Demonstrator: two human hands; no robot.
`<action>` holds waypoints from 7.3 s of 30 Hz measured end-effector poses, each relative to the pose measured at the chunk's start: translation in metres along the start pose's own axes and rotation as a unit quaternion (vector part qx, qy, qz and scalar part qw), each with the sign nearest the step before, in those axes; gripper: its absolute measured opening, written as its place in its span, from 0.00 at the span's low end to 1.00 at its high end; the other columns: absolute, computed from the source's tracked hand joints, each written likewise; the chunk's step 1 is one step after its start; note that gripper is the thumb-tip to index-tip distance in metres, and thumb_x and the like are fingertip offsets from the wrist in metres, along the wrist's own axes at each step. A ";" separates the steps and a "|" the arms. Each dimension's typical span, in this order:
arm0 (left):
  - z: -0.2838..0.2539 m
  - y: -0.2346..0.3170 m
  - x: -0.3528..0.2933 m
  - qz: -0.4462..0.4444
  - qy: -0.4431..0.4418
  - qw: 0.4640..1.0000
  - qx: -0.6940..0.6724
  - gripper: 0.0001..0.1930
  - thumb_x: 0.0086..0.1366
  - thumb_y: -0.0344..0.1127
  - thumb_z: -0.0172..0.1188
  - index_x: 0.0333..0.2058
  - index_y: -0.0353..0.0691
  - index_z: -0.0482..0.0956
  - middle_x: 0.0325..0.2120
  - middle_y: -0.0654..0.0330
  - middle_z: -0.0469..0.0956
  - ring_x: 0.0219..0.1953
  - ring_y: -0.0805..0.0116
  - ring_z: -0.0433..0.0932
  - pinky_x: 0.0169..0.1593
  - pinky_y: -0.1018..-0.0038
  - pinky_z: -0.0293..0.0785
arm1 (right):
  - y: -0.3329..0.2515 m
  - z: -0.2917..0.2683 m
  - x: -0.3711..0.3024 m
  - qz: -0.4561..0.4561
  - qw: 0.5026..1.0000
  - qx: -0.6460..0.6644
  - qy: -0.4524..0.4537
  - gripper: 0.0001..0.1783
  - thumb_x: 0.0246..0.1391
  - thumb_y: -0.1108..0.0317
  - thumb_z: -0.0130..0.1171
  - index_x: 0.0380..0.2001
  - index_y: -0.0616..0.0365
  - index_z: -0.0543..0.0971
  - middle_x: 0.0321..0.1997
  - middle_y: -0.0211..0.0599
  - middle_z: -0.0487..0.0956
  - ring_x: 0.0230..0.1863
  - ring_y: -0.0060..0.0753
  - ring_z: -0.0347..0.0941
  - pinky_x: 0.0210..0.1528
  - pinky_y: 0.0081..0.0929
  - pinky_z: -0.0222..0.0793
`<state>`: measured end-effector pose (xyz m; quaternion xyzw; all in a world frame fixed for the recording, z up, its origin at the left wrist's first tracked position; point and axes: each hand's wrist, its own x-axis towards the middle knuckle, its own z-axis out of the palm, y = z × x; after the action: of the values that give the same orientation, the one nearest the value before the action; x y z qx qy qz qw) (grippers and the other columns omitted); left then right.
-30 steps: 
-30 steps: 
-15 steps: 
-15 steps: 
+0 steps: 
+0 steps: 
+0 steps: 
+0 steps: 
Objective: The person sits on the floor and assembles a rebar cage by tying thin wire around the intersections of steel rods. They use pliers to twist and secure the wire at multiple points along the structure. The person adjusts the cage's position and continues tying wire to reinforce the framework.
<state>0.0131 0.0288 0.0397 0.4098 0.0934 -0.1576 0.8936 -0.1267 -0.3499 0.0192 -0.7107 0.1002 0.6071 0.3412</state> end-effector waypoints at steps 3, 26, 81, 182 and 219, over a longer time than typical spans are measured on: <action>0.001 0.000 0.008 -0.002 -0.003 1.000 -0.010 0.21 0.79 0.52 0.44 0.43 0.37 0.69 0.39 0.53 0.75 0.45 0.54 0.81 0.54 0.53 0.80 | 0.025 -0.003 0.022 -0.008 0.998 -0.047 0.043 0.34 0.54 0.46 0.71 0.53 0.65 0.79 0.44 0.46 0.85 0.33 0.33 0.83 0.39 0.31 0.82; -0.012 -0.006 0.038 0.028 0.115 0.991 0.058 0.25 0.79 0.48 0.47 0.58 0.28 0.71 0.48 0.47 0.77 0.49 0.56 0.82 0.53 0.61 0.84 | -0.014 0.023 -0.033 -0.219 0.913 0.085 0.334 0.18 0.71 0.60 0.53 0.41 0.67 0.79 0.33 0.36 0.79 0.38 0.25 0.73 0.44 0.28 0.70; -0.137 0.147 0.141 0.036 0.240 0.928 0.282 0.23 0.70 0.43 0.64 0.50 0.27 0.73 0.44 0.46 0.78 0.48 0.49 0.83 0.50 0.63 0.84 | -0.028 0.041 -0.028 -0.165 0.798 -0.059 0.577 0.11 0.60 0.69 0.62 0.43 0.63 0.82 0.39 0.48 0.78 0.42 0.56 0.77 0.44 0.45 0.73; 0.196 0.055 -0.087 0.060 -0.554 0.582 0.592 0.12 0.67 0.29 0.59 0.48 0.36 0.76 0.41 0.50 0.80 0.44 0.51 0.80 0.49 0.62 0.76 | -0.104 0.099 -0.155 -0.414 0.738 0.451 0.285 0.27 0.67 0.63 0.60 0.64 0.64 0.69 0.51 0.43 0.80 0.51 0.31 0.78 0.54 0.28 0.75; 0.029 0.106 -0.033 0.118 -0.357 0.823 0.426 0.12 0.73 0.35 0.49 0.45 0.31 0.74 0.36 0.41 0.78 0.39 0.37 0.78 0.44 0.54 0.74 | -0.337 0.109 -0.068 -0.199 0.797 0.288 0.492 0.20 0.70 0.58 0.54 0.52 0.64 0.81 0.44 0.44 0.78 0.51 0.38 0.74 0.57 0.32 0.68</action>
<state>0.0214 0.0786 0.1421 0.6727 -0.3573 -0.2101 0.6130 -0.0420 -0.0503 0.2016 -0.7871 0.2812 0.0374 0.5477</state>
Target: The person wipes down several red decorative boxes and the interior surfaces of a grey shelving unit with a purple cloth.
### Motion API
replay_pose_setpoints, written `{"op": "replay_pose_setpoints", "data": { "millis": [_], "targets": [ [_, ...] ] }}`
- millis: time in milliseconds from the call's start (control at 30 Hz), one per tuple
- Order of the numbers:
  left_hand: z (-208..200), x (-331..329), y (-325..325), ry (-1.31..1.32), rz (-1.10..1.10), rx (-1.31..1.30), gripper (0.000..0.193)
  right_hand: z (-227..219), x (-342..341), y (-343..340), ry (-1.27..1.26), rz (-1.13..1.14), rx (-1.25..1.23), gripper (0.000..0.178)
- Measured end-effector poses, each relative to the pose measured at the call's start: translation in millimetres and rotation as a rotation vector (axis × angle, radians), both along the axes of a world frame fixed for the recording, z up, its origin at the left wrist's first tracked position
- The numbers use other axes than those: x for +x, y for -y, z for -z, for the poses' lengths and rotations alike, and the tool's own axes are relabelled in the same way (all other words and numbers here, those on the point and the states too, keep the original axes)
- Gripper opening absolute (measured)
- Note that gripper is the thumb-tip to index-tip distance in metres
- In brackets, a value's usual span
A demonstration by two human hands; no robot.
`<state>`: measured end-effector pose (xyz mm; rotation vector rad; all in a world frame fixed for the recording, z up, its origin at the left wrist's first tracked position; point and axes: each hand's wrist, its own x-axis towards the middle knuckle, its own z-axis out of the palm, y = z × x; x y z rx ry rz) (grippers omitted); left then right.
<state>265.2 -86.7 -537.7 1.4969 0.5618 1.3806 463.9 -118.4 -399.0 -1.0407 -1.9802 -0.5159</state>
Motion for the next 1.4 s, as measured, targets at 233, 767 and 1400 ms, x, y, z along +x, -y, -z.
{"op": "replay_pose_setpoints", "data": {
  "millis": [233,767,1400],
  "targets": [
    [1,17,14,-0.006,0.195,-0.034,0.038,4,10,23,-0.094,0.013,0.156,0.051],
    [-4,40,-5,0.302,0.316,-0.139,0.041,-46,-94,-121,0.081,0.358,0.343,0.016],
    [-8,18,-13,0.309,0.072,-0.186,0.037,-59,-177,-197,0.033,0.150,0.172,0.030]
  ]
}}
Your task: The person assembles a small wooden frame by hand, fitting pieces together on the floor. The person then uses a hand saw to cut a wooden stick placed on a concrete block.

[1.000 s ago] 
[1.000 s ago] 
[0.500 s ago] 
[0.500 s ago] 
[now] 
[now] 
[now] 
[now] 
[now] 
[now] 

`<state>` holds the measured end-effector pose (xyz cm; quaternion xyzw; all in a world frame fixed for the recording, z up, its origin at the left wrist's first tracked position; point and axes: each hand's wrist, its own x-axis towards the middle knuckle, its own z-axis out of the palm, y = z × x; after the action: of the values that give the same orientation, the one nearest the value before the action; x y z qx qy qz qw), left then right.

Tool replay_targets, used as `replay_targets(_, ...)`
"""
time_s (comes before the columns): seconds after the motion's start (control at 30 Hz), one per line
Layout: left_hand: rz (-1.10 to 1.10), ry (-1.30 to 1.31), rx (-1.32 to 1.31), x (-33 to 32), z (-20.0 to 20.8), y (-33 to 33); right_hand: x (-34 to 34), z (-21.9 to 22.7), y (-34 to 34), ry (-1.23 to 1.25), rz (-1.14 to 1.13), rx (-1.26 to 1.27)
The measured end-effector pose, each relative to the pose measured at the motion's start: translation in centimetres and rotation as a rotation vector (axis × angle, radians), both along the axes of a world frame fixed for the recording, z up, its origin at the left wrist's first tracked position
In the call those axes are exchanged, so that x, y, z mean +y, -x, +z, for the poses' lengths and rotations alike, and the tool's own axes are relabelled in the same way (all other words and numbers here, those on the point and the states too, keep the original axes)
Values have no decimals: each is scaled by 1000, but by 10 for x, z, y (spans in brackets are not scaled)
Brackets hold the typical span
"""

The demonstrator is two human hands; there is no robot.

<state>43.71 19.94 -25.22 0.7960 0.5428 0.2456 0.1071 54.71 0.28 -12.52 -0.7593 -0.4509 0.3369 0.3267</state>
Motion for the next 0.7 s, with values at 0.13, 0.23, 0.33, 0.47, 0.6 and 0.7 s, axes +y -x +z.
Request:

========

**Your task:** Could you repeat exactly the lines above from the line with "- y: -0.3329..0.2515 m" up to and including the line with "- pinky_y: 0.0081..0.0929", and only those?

**Response to this task:**
  - y: -0.3329..0.2515 m
  - z: -0.2917..0.2683 m
  - x: -0.3711..0.3024 m
  - qz: -0.4561..0.4561
  - qw: 0.5026..1.0000
  - qx: -0.6460..0.6644
  - qy: -0.4524..0.4537
  - gripper: 0.0001..0.1783
  - thumb_x: 0.0246..0.1391
  - thumb_y: -0.1108..0.0317
  - thumb_z: -0.0130..0.1171
  - index_x: 0.0380..0.2001
  - index_y: -0.0616..0.0365
  - index_z: -0.0543..0.0971
  - middle_x: 0.0321..0.1997
  - middle_y: -0.0211..0.0599
  - middle_z: -0.0487..0.0956
  - ring_x: 0.0230..0.1863
  - ring_y: -0.0060..0.0753
  - ring_z: -0.0347..0.0941
  - pinky_x: 0.0210..0.1528
  - pinky_y: 0.0081..0.0929

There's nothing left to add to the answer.